Chris: IT WAS IN THE MIDDLE OF A SHOOT OUT!!!!!

Me: Holy crap!......So how much sick time do you have saved up?

Friday, September 08, 2006

Tell Me, You Did NOT Just Say That !


When Chris got out of the police academy, I had already been a dispatcher for almost 2 years, so I found some of his early snafus and mishaps quite funny and endearing. One day while Chris was still on "break in", he came home from a long day and told me the following story. He and his FTO were on the freeway running out plates, so he could practice his phonetics and get used to giving information to the dispatchers over the radio. He called in a plate, that had the above image in the center of it. (Note: when calling out a plate like this, you ignore the images, and read them out like they aren't even there.) Well, Chris not knowing how to read it, said: "Sam, Adam, Mary......(Huge open mic'd pause)....Kid's tiny hand......One, two, three." While he told me about the massive ammount of radio clicks he got and how his Training Officer's jaw dropped, I about wet myself laughing.
Hmmm.....Maybe you have to be a California dispatcher/cop to find this funny.... [Bet you "got" why this was so funny, huh Hotrodhanna?] Shoot, howdy I'd a paid a lot to have seen his dispatcher's reaction!

Thursday, September 07, 2006

The Ideal Place to Send Some of my RPs......

Finally, I can send some of those, seemingly un-help-able citizens to a place, where they can get the help the truly deserve, er, need.....

Tuesday, September 05, 2006

Please Hold While I Transfer You To.....Anyone But Me

A caller today said, "I have a general question that is quite specific...." I just didn't have the patience and immediately transfered her to the records clerk. Does that make me an ass, since that poor lady is overworked/underpaid. Yeah, but I'd do it again in a heart beat! Mwoooha ha ha ha!!!!!! (Evil laughter)

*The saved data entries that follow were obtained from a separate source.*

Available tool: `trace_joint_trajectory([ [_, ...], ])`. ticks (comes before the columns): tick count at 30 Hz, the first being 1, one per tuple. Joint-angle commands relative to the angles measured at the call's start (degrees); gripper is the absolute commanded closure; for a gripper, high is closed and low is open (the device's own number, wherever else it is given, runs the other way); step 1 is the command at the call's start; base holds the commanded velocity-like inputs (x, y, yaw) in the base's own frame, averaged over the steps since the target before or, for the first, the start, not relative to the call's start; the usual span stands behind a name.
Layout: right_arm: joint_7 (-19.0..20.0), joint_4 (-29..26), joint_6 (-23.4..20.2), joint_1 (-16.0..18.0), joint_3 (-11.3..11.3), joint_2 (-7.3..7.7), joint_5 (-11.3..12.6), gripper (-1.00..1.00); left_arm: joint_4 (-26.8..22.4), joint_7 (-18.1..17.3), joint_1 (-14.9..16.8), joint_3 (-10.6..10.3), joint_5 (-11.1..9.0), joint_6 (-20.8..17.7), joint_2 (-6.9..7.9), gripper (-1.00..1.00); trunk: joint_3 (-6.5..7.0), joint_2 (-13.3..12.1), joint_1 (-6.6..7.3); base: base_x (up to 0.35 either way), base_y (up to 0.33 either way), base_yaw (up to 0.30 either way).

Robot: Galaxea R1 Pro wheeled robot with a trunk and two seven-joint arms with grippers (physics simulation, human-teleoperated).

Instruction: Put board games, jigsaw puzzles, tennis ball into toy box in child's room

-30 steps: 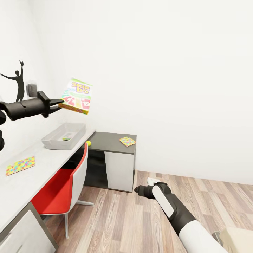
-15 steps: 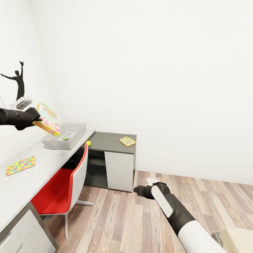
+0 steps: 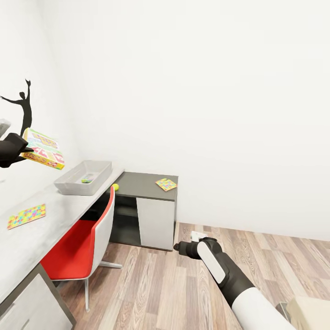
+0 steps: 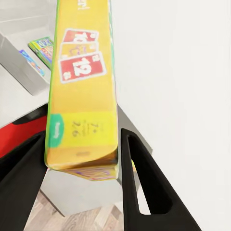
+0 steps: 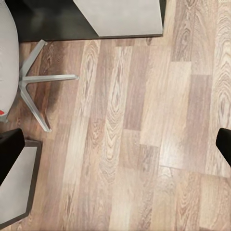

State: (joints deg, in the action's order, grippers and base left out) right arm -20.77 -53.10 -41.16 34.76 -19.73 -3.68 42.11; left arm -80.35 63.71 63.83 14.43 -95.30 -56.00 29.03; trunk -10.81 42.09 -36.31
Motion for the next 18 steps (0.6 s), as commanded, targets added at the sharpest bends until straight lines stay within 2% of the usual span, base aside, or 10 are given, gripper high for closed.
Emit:
trace_joint_trajectory([
  [1,-0.6,-0.1,-0.1,0.1,-0.1,0.07,0.6,-1.0,0.0,0.6,0.1,0.1,-0.5,-0.3,0.0,1.0,-0.1,0.1,-0.02,0.0,0.0,0.0],
  [6,-0.6,-0.1,-0.1,0.1,-0.1,0.1,0.6,-1.0,-0.1,0.5,0.0,0.0,-0.6,-0.3,-0.07,1.0,-0.1,0.1,-0.02,0.0,-0.009,0.0],
  [11,-0.6,0.0,-0.1,0.1,-0.2,0.08,0.6,-1.0,-0.3,0.6,0.0,-0.3,-0.6,-0.3,-0.32,1.0,-0.1,0.1,-0.02,0.0,-0.204,0.0],
  [18,-0.6,0.1,-0.1,0.1,-0.1,0.38,0.7,-1.0,-1.6,0.6,-0.2,-1.4,-0.7,-0.3,-0.63,1.0,-0.1,0.1,-0.02,0.041,-0.031,0.0],
])
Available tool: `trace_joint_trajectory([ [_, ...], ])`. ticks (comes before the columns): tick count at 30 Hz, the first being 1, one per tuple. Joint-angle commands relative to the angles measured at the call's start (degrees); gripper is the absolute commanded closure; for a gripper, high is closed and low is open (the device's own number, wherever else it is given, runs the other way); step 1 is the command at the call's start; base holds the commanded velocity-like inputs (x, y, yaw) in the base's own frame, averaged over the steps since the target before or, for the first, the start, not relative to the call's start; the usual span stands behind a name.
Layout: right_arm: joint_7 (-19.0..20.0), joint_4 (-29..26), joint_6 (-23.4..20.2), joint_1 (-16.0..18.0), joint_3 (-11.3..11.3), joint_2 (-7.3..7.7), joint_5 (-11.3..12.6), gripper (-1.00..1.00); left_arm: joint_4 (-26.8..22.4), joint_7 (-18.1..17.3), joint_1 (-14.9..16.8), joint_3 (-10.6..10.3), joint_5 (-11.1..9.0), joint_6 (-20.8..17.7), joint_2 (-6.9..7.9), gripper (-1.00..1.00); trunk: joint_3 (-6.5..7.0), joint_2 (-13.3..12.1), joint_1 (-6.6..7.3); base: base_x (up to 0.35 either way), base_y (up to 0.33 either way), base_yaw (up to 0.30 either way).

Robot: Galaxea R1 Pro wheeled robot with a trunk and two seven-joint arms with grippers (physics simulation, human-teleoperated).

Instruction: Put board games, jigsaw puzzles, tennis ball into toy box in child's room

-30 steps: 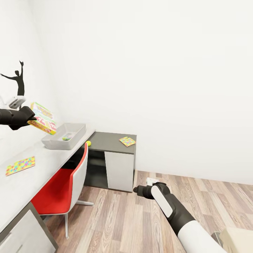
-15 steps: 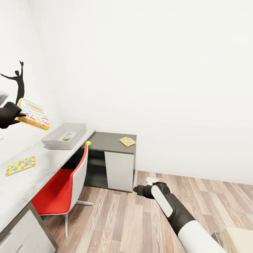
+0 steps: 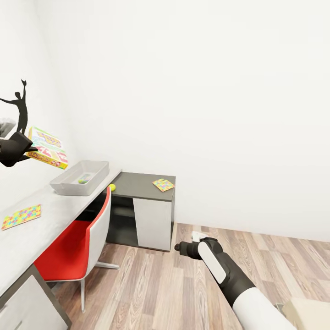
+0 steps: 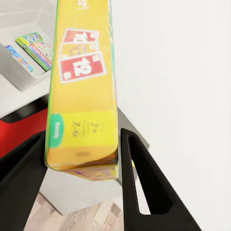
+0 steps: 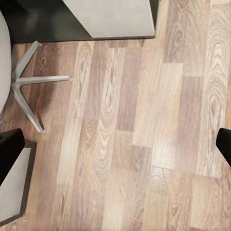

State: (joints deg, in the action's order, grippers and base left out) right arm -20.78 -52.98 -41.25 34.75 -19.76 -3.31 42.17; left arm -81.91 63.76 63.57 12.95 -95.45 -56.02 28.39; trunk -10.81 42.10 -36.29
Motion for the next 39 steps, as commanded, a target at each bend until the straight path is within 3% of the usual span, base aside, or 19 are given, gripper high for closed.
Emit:
trace_joint_trajectory([
  [1,-0.6,0.0,-0.1,0.1,-0.1,0.03,0.6,-1.0,0.0,0.5,0.1,0.0,-0.5,-0.3,0.01,1.0,-0.1,0.1,-0.03,0.224,-0.003,0.0],
  [6,-0.6,0.0,-0.1,0.1,-0.4,-0.04,0.4,-1.0,0.0,0.6,0.1,-0.2,-0.4,-0.3,0.02,1.0,-0.1,0.1,-0.03,0.204,-0.001,0.0],
  [13,-0.6,0.1,-0.1,0.1,-2.7,-0.35,-0.5,-1.0,-0.1,0.6,0.1,-0.2,-0.4,-0.4,0.08,1.0,-0.1,0.1,-0.03,0.074,0.0,0.0],
  [21,-0.6,0.2,-0.3,0.1,-2.4,-0.04,-0.5,-1.0,-0.1,0.6,0.1,-0.3,-0.4,-0.4,0.0,1.0,-0.1,0.1,-0.03,0.204,0.0,0.0],
  [34,-0.7,-0.2,-1.3,0.1,-2.8,0.05,-0.4,-1.0,-0.1,0.5,0.1,-0.2,-0.4,-0.4,0.01,1.0,-0.1,0.1,-0.03,0.012,0.0,0.0],
  [37,-0.6,-1.7,-2.2,0.1,-2.8,0.15,-0.3,-1.0,-0.1,0.4,0.1,-0.2,-0.5,-0.4,0.0,1.0,-0.1,0.1,-0.03,0.0,0.0,0.0],
  [39,-0.6,-6.0,-4.1,0.2,-2.8,0.22,-0.2,-1.0,-0.1,0.3,0.1,-0.2,-0.5,-0.4,-0.05,1.0,-0.1,0.1,-0.03,0.0,0.0,0.0],
])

Monday, September 04, 2006

SWAT (Sit, Wait, and Talk)

Oldie but goodie from HPD: If you are going to call out a full SWAT assignment and yell out commands for hours and hours on your mega-phone-thingy to an armed and dangerous suspect, holed up inside his home.......MAKE SURE HE IS ACTUALLY THERE!!!!! 16 hour stand off ended when they raided the house, only to find it empty. The suspect didn't slip out un-noticed; he was never there! Whoops.